Although it was coined way back in 1955, the perspective and definition of Artificial Intelligence (AI) has evolved significantly over the years. In the initial days, this was a concept with a vague understanding amongst the masses, which related to a system’s ability to process tasks and operations which otherwise needed human intelligence to be pulled off.
Over the years, there has been a paradigm shift in this sector as well, where the former understanding has grown deeper and is now perceived as a system’s ability to learn and evolve, to achieve a specific goal, through a series of rational actions. This has now given birth to multiple sub-domains that decide the maturity, decision-making capabilities, accuracy, and other aspects of the AI Engine.
Artificial Intelligence Growth:
The growth of AI has been witnessed through the countless breakthroughs it has had in recent years. In the last decade itself we have seen the development of AI applications that were smart enough to beat humans at games; Go and Jeopardy, to name a few.
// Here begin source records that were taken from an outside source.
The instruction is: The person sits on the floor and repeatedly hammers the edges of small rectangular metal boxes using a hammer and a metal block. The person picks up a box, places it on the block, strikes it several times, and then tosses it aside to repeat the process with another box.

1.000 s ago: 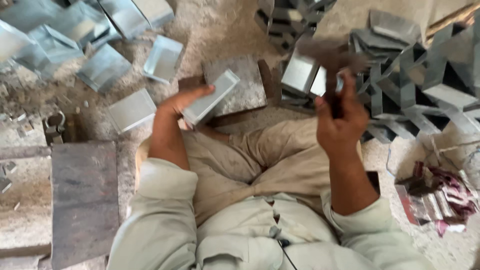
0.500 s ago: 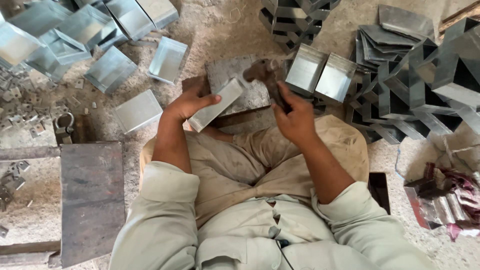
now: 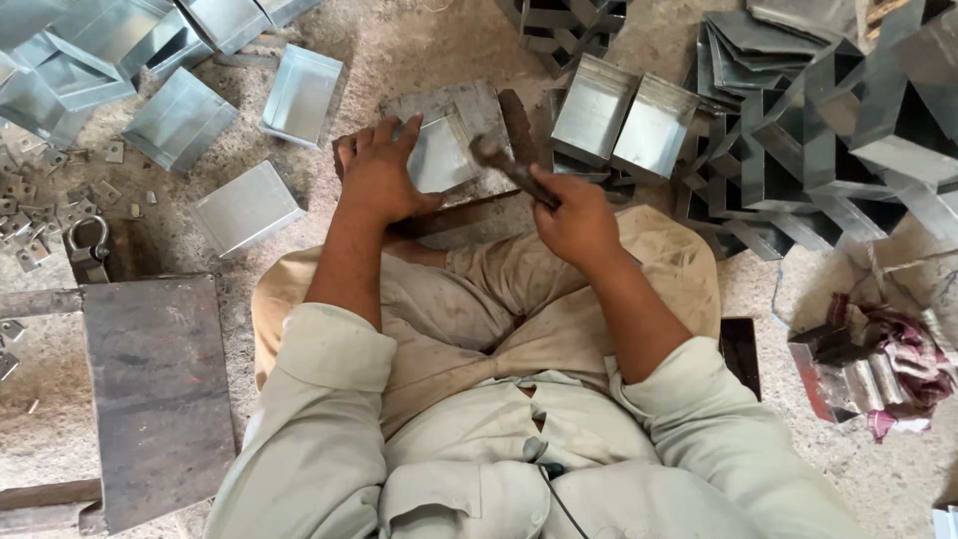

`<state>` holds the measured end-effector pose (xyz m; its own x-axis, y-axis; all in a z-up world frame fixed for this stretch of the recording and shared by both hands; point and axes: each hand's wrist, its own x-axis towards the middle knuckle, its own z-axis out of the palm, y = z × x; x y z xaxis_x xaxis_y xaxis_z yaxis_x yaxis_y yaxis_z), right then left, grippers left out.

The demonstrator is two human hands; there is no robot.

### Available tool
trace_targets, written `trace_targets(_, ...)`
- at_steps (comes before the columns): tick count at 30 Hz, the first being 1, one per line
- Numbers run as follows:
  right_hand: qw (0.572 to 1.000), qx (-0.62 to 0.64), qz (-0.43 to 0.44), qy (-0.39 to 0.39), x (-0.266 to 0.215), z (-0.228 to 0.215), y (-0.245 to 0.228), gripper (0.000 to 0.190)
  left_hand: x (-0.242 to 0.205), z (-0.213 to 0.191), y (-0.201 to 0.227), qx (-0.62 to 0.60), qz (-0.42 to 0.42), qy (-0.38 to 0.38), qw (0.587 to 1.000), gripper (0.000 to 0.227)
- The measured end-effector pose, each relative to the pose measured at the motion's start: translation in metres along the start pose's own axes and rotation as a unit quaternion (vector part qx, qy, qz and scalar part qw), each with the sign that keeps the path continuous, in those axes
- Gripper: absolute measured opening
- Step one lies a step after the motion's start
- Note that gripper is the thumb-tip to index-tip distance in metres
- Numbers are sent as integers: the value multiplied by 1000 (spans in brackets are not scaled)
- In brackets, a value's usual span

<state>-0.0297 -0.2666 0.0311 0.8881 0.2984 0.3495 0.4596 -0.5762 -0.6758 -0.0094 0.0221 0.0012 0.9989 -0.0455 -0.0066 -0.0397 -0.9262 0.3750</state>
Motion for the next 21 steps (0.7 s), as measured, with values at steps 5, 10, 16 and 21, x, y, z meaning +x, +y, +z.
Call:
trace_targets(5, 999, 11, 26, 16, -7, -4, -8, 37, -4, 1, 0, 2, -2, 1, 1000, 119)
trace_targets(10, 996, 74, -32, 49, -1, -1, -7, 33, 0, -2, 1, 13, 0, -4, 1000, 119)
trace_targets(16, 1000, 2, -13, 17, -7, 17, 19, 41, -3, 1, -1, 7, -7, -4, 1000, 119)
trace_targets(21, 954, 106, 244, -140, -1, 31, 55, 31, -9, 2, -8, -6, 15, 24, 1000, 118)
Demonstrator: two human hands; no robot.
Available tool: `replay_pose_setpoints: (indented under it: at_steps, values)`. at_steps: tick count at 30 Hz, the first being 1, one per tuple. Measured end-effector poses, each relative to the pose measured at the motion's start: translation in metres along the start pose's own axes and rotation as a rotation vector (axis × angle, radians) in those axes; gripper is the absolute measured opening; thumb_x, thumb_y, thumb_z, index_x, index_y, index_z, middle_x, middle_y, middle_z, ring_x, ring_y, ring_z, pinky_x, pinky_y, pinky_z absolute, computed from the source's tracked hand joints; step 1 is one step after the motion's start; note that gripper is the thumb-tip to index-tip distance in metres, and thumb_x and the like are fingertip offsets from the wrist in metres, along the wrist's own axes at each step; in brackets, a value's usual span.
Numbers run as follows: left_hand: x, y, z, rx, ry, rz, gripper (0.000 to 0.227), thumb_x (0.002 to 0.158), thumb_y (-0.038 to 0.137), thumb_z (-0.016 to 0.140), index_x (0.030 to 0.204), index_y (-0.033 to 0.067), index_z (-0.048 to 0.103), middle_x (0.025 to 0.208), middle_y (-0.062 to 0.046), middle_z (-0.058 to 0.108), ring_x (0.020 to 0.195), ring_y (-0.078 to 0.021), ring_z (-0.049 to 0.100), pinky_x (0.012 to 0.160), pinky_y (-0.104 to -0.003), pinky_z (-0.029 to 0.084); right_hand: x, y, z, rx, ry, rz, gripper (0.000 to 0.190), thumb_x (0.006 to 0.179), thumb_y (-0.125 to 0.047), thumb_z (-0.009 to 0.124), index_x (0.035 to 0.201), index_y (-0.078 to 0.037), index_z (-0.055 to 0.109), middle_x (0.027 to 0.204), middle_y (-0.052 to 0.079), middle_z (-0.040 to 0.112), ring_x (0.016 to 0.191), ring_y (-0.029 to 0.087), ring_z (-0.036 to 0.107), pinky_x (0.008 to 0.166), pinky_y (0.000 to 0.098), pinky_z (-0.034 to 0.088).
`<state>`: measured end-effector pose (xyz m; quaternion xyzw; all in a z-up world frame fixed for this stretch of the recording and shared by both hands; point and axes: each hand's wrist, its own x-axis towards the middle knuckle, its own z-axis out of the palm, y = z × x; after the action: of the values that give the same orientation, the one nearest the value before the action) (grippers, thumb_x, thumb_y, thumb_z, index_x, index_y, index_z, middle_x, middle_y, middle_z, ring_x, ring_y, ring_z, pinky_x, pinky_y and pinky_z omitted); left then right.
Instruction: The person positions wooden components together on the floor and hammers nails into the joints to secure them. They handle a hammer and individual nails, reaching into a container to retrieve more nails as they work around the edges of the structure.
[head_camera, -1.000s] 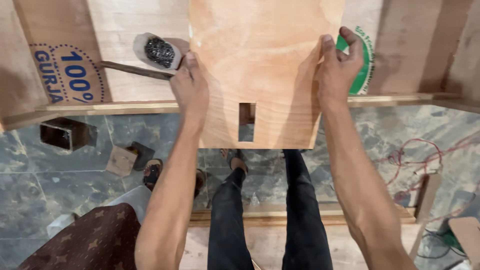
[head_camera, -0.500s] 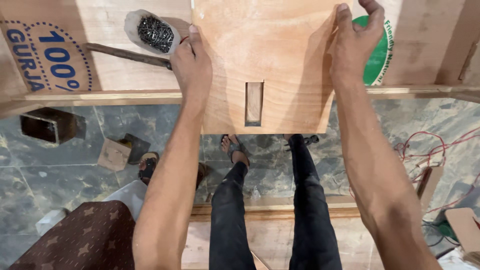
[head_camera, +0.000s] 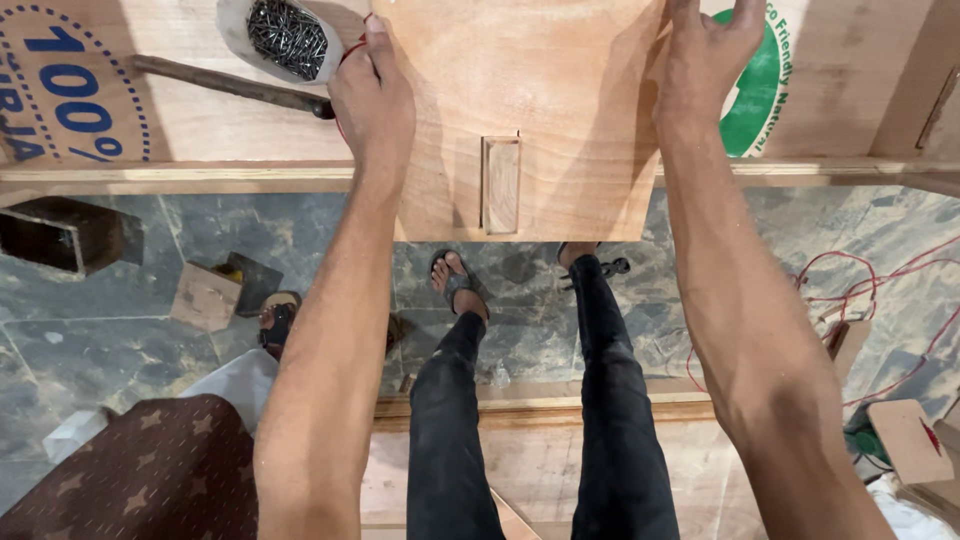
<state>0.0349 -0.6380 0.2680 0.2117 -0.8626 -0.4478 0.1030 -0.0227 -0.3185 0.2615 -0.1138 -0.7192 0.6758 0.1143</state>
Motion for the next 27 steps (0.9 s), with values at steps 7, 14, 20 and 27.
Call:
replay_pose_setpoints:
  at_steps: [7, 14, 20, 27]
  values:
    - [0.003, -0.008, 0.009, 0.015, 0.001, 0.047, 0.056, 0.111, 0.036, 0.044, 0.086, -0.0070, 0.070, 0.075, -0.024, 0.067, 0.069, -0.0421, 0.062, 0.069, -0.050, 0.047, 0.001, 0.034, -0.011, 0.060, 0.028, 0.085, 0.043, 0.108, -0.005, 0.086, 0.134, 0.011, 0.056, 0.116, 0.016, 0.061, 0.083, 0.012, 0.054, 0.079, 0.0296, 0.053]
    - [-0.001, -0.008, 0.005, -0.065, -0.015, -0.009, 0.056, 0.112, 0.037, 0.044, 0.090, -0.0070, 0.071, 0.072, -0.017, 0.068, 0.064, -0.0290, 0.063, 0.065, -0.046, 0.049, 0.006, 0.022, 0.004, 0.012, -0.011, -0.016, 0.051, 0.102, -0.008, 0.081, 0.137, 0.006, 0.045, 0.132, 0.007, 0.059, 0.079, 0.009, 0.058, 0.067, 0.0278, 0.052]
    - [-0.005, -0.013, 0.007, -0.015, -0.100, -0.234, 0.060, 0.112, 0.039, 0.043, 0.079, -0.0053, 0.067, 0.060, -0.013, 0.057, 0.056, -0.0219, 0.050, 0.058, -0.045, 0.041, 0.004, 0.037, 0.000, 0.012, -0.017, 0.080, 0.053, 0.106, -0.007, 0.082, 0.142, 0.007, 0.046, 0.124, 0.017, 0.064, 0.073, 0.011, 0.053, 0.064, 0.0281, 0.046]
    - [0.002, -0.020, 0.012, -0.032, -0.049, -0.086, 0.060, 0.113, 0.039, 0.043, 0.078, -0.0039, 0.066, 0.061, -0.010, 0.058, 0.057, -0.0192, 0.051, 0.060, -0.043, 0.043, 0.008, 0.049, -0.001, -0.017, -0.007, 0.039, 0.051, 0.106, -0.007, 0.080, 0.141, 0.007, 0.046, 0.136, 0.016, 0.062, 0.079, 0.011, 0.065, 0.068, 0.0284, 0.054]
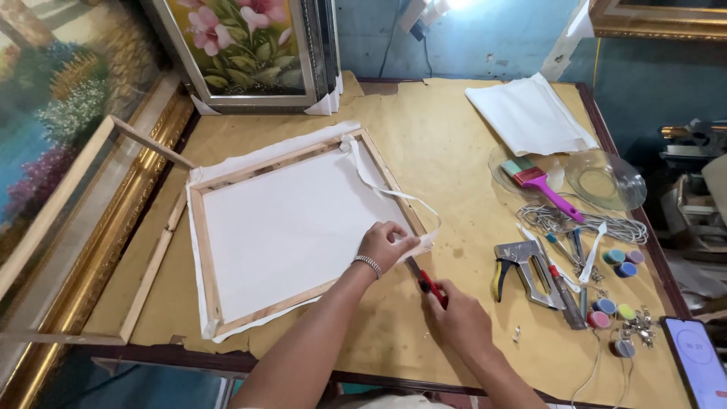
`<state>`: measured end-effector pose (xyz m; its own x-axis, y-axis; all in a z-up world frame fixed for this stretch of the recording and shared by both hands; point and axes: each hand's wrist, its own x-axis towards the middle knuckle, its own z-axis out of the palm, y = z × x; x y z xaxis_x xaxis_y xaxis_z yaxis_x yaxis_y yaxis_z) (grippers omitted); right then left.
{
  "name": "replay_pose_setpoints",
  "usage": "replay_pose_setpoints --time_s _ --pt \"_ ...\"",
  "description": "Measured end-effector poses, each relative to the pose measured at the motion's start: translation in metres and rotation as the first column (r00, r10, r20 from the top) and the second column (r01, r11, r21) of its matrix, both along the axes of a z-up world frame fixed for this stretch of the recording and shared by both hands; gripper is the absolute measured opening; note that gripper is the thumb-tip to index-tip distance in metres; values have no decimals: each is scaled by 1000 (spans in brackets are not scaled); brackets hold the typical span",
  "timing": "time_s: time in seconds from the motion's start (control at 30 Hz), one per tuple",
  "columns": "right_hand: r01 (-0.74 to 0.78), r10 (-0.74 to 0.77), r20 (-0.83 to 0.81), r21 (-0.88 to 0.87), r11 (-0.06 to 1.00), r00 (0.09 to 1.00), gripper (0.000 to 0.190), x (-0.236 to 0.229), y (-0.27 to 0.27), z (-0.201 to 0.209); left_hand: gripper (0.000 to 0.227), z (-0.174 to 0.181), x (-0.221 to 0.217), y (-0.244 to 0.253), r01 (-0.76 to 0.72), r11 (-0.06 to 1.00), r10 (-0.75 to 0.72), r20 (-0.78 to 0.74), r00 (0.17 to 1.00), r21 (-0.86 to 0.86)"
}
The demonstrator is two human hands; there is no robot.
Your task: Trimming excess canvas from a wooden frame using a utility knife and preparing framing materials.
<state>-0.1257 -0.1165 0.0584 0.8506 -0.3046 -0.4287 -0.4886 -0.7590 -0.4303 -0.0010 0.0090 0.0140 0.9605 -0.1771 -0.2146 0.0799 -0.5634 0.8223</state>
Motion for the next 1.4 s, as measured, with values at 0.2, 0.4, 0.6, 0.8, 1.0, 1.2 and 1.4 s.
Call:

You might have also noticed the term autonomous vehicles (read Tesla) gaining popularity recently. According to reports, the AI sector projects growth of over $190 billion by 2025. For all the right reasons, the number of start-ups operating in this sector has also increased 14x since 2000. With more VCs pumping in money on this sector, and the ever-rising demand for speed and efficiency at both the B2C and B2B markets, AI seems to be the only road ahead. There has been a reported growth of 4.5x since 2013 in the number of jobs that require skills in AI.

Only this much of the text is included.